> **How to complete this task**
Produce a copy of every line in the records that holds the string "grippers".

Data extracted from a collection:
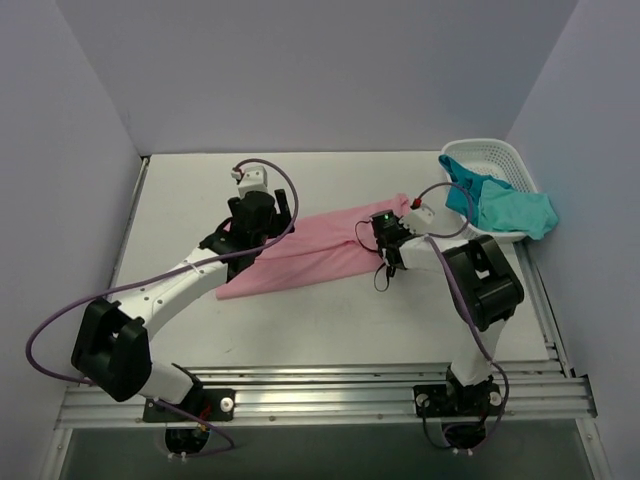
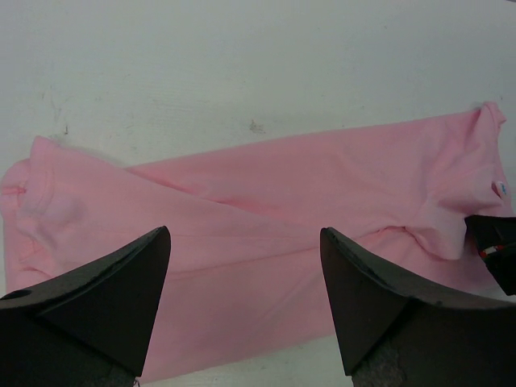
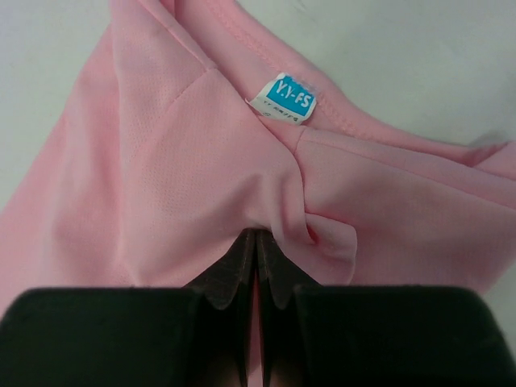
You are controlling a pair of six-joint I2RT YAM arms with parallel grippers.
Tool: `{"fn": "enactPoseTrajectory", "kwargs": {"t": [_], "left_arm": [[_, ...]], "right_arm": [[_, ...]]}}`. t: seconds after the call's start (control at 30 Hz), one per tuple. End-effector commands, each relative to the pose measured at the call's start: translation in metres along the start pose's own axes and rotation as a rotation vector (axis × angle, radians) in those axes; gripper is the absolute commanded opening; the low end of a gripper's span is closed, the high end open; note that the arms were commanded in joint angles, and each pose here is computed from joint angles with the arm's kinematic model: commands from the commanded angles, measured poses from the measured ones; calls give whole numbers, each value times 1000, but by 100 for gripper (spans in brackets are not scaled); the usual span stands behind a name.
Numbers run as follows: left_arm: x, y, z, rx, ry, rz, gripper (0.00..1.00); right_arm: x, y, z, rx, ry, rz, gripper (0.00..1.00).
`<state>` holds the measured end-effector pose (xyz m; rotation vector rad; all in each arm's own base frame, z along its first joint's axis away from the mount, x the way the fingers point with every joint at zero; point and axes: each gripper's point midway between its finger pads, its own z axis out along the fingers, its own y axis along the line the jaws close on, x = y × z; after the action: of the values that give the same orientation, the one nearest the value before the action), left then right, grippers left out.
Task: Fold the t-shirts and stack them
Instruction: Fold the tshirt
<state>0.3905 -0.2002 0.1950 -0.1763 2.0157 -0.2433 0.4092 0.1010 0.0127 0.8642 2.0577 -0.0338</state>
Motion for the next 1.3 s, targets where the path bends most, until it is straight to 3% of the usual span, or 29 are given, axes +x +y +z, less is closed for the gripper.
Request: {"fn": "enactPoseTrajectory", "kwargs": {"t": [0.0,0.3,0.47,0.53,0.57,0.63,0.67,0.7,0.77,0.83,1.03,1.07,1.1,1.17,1.2,1.27], "left_arm": [[-18,6,-12,-6,-58,-28,84],[-16,12,-15,-36,-61,-34,84],[-3,19,-17,-53,-41,-39,83],[3,22,-17,-59,-34,-35,83],[7,26,-18,-70,-32,-31,83],[9,28,-18,-78,-29,-27,83],[10,29,-18,-85,-27,-24,83],[8,30,-19,-90,-25,-22,83],[5,29,-21,-88,-29,-25,83],[2,28,-25,-82,-37,-30,83],[-6,35,-40,-81,-69,-46,83],[-8,37,-42,-84,-75,-48,83],[-9,37,-44,-85,-80,-48,83],[-16,38,-49,-84,-97,-57,83],[-19,39,-51,-84,-103,-60,83],[-23,41,-55,-86,-113,-66,84]], "right_arm": [[21,4,18,20,72,-16,0],[44,104,62,-165,202,4,0],[13,202,71,-433,151,123,0],[19,224,76,-510,174,137,0],[-3,256,68,-600,137,170,0],[4,278,76,-677,146,173,0],[-19,313,57,-810,135,194,0],[-7,319,65,-849,151,193,0],[-34,356,35,-1054,112,204,29],[-44,365,26,-1104,73,167,99],[-139,357,-51,-1178,-113,142,100],[-178,354,-94,-1228,-184,164,100],[-165,338,-89,-1187,-161,151,100],[-197,324,-138,-1196,-207,157,100],[-199,314,-143,-1149,-210,165,100],[-181,289,-163,-1059,-144,133,100]]}}
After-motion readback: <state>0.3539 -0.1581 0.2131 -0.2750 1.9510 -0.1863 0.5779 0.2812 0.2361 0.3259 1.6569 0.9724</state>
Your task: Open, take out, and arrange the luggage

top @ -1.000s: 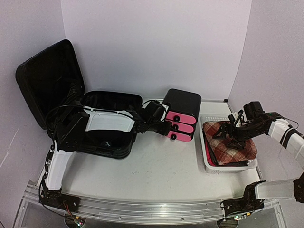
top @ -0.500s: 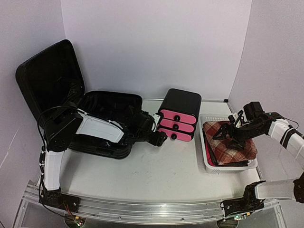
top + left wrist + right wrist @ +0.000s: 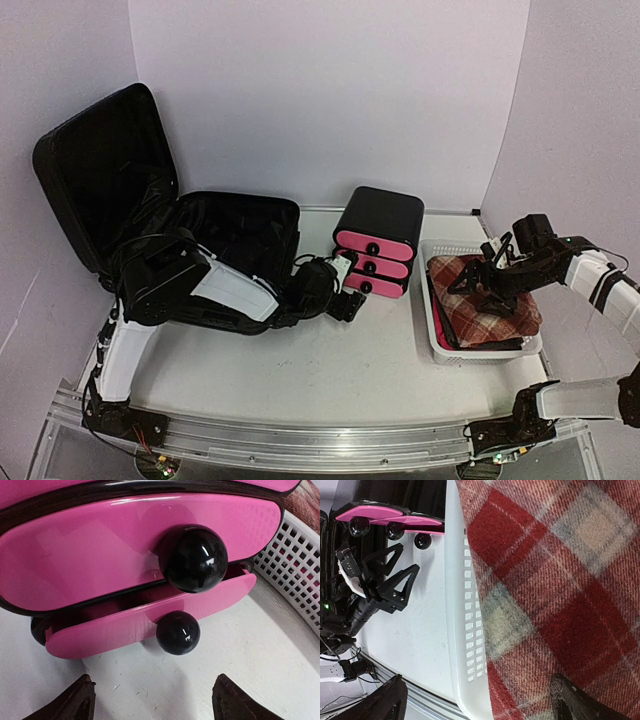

> **Task response**
You are controlling a pair of six-joint I2RT YAM arms with parallel grippers.
`<state>` holds the measured end-effector pose (xyz m; rotation vector rad; all in each arm's own base frame, z along its first joint's axis away from the mount, x the way the fingers point with every joint at zero; point and axes: each gripper's point midway between its finger pads, its own z axis out along the fingers, its own y axis along the line the jaws close on, x = y × z; after the action: of the values that give the same orientation, the one nearest the value before the action), left then right, grippers left out.

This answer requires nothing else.